Decades Of Complaints And A Long Trail Of Contamination
Coal ash from the Joliet 9 and 29 generating stations has been dumped in the Lincoln Stone Quarry since the 1960s, and monitoring records together with advocacy reports show repeated exceedances of groundwater standards for contaminants such as arsenic, boron and molybdenum. Neighbors pushed back against a cap-in-place strategy at public hearings last summer, Shaw Local reported, and a longform review of coal ash damage has traced monitoring data and past exceedances around the quarry.
What The Denial Sets In Motion
The Illinois EPA letter instructs the operator to mail in a revised application that directly addresses the cited technical and financial shortcomings, and it makes clear the quarry must continue to follow all Part 845 coal combustion residual (CCR) rules while the permit fight plays out. The denial also notes the company can appeal to the Illinois Pollution Control Board or seek a limited extension, but warns that any new filings must demonstrate compliance with monitoring, closure performance and financial assurance requirements, according to the Illinois EPA.
State Coal Ash Law Packs More Punch Than Federal Rules
Illinois adopted the Coal Ash Pollution Prevention Act, and the Pollution Control Board put Part 845 standards on the books in 2021, setting tougher expectations for groundwater monitoring, site location limits and verified financial backing for closure. Those state rules, and the board’s detailed rulemaking materials, supplied the legal backbone the Illinois EPA cited in the denial, according to documents from the Illinois Pollution Control Board.

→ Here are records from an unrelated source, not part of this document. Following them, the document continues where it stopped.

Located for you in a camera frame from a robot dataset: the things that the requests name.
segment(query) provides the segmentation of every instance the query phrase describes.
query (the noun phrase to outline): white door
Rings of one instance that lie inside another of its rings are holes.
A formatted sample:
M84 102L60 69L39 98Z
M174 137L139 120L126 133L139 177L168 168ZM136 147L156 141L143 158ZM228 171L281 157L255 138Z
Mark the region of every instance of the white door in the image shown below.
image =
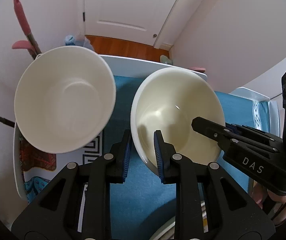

The denial will not settle the long-running fight over how to deal with Joliet’s coal ash legacy, but it does spell out a tougher bar for the engineering work and financial guarantees the state expects before signing off on a closure plan. Advocates say they will watch the company’s next move closely to see whether monitoring is strengthened and long-term costs locked in so residents are not left footing the bill.